Senator Brian Harradine, the Tasmanian independent senator, has apparently made a final decision on the GST. He will not support it. The tone of his speech yesterday indicated that it was no longer a question of quantum of compensation for poorer families, but about the fundamental fairness of a such a tax. He said also that the Government could not guarantee that any compensation measures would be locked in. That is a silly view. Parliament can always override itself later.

The Government says it will continue negotiating with Senator Harradine, but it should realise that it is a wasted cause. Either he will not support a GST no matter what, or the price will be so high that it will not be worth it. Already the Government has foolishly agreed to legislation on internet pornography largely as an attempt to sweeten Senator Harradine. That legislation will put unnecessary fetters on internet commerce and will not achieve its objective. On the GST, it seems that Senator Harradine would require such fundamental changes that the Government’s tax package will be just brown paper and string with no content.


In any event, Senator Harradine’s use-by date is July 1, so time has run out. The Government should give up on Senator Harradine, but not give up on tax reform. The Government must now turn to the Democrats. It must now seriously consider dropping food from the GST. The Senate inquiries, largely the instigation of the Democrats, revealed that the Government’s package was flawed. The Government said no group would be disadvantaged by its package. Probably true. But that is a different from a package that delivers equity of advantage. The Government’s package does not. The Government did not work hard enough on this.

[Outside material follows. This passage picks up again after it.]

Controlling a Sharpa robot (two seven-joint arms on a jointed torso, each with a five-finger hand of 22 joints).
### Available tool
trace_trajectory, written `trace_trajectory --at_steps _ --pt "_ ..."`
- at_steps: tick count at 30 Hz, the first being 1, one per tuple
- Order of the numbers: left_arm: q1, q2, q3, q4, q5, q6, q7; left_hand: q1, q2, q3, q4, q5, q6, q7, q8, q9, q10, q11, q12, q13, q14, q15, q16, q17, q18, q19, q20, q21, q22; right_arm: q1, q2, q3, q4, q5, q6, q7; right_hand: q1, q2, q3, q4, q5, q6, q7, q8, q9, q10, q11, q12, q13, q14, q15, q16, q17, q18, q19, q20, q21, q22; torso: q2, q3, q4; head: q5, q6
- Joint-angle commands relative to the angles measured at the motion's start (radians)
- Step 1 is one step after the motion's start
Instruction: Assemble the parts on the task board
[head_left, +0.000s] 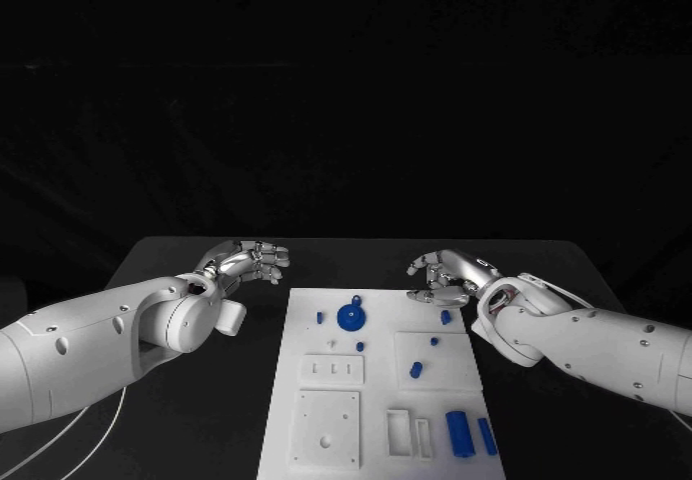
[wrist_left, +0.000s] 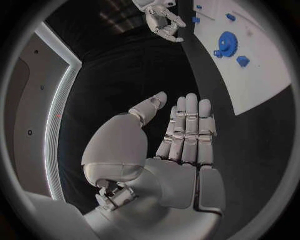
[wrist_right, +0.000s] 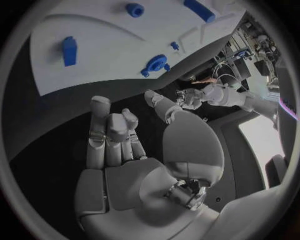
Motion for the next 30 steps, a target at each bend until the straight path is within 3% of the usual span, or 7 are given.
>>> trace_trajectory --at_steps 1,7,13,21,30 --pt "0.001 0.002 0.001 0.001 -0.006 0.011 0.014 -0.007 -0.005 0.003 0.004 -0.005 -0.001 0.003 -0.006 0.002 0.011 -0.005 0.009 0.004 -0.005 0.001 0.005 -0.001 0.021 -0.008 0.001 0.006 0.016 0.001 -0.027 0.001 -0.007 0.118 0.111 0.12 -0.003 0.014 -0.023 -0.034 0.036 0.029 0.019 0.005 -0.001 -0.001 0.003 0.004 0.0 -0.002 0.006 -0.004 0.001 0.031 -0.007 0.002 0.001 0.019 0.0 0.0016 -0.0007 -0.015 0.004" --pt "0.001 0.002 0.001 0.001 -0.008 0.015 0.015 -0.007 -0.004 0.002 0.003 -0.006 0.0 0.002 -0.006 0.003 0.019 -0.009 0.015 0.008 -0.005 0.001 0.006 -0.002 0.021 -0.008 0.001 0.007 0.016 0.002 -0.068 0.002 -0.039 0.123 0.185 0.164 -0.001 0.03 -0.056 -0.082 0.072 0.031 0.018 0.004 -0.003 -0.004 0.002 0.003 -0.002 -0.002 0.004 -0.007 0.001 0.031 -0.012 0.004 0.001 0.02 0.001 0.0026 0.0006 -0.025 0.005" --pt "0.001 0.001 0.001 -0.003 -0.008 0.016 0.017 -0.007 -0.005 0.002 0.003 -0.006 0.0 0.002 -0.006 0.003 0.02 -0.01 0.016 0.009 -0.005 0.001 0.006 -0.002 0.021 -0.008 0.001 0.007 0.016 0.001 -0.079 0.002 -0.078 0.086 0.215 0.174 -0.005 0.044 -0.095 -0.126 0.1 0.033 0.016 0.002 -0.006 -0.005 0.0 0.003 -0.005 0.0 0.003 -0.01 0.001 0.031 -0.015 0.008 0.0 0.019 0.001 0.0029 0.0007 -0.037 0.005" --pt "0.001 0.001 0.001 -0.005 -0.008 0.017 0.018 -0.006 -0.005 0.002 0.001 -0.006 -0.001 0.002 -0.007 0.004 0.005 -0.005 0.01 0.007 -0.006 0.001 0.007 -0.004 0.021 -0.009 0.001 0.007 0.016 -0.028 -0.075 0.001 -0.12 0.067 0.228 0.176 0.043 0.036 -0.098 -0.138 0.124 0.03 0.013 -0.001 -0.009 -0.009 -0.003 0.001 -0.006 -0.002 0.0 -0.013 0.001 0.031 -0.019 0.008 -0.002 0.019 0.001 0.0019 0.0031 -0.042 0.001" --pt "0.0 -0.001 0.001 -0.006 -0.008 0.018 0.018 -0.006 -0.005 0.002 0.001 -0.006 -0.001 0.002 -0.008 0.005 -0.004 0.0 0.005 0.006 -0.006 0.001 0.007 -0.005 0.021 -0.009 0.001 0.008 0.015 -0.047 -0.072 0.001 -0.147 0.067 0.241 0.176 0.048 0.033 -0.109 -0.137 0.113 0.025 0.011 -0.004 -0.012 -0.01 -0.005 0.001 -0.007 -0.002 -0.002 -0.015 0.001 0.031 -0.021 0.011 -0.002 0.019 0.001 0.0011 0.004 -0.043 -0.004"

Exempting food is not ideal, but better a GST exempting food than no GST at all. Australia cries out for tax reform. We should broaden the tax base so government can fund important programs. We should tax services to make the wealthy (who use more services) pay more. We should swing taxes towards consumption and away from exports.

And incidentally, if exports can be exempted without squeals from business about administrative complexity, surely food can too.

When it does, it will be weakened by the fact it failed with Senator Harradine. The Democrats might now feel they can drive a harder bargain. The Government should have negotiated with the Democrats from the start. They were going to have to deal with them after July 1 on many issues, so why not the GST as well.

This will require a certain amount of flexibility on the part of the Government and would require some admissions that it was wrong. But that is the price of earlier obstinacy. Prime Minister John Howard’s noted characteristic of doggedness can sometimes look like obstinacy an inflexibility. It has happened with the GST. Mr Howard has failed to understand the power of the Senate, like Gough Whitlam before him. And he now stands with his Government’s Budget and economic policy critically undermined.

Mr Howard was right to say that if a Government goes to the people on a clear mandate it should get those things through on re-election. But, unfortunately, that is not the constitutional set-up.

The real lesson here is that the Senate is too powerful, not only on the question of Supply but also on ordinary legislation. It should be able to review and delay but not block indefinitely. And the double dissolution is far too cumbersome as a weapon to get legislation through.

Now Australia faces a destabilising showdown between the Democrats and the Government. The Democrats stand to lose a lot of seats and power in a double dissolution. So does the Government. Who will blink first?